Todos os grupos etários tiveram redução da taxa entre 2012 e 2013, e, com uma queda de 0,2 ponto percentual, a menor porcentagem registrada foi a dos jovens entre 15 e 19 anos, com 1%. Para Maria Lucia Vieira, gerente da pesquisa, a diferença na taxa de analfabetismo entre as idades se deve a uma dificuldade maior de atingir pessoas mais velhas com programas de alfabetização.

Regiões – Regionalmente, o Nordeste continua a ser a região com a maior taxa de analfabetismo entre os maiores de 15 anos, mas foi também o local onde ela mais caiu, de 17,4% em 2012 para 16,6% em 2013. De acordo com a Pnad, mais da metade (53,6%) dos analfabetos do Brasil estão nos estados nordestinos.
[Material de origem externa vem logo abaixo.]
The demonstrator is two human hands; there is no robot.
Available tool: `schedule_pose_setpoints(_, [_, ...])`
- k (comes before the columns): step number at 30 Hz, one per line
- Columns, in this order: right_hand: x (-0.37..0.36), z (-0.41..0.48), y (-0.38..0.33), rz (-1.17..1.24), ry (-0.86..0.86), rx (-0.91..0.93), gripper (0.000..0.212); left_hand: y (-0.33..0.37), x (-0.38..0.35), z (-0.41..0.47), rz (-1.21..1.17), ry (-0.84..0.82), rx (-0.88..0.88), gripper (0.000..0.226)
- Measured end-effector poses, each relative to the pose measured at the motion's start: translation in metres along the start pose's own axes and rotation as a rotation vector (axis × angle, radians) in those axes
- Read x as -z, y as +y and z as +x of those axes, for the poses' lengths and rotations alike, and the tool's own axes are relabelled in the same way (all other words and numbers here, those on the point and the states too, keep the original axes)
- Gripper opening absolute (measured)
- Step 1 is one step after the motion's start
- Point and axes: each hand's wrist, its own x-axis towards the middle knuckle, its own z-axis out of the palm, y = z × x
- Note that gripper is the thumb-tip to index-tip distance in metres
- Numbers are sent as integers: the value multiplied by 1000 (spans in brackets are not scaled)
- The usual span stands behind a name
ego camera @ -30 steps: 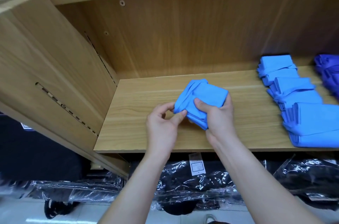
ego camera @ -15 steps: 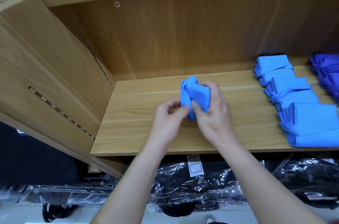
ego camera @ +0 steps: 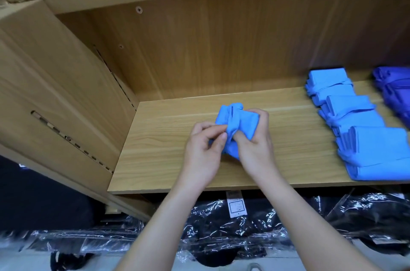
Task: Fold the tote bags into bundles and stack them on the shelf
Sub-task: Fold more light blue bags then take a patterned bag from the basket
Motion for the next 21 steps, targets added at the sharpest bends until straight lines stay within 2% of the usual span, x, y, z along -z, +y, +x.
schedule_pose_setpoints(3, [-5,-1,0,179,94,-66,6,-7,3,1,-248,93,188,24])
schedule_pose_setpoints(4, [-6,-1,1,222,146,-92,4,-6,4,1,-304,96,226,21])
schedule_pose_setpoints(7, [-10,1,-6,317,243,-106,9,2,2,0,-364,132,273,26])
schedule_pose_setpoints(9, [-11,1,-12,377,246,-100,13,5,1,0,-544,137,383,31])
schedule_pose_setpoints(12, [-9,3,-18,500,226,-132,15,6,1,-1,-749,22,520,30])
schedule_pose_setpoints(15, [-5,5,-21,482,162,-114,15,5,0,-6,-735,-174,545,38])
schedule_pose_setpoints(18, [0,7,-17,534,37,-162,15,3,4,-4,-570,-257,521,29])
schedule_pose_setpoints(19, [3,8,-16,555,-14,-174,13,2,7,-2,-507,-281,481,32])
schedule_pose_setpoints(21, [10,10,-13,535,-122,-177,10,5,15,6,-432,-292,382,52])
Todas as regiões tiveram queda, e a segunda maior foi registrada na Região Norte, de 10% para 9,5%, seguida pelo Centro-Oeste, de 6,7% para 6,5% e pelo Sul, de 4,4% para 4,2%. O Sudeste teve a menor redução da taxa, de 4,8% para 4,7% da população. Como é a mais populosa, a Região Sudeste concentra 24,2% dos analfabetos, apesar de ter a segunda menor taxa.

Funcional – O analfabetismo funcional também caiu em todas as regiões brasileiras, e acompanha o analfabetismo quando enumeradas as regiões em que ele é mais incidente. No Nordeste, a taxa caiu de 28,4% para 27,2% e ainda é a maior do país. O Norte vem em seguida, com 21,6%, 0,3 ponto percentual a menos que no ano passado. No Centro-Oeste, a situação ficou praticamente estável, com queda de 0,1%, de 16,5% para 16,4%.

Na Região Sul, o analfabetismo funcional foi maior do que no Sudeste em 2013, com uma diferença de 13,6% para 12,9%. As duas regiões tiveram queda na taxa, já que, em 2012, apresentavam percentuais de 13,7% e 13,2% respectivamente.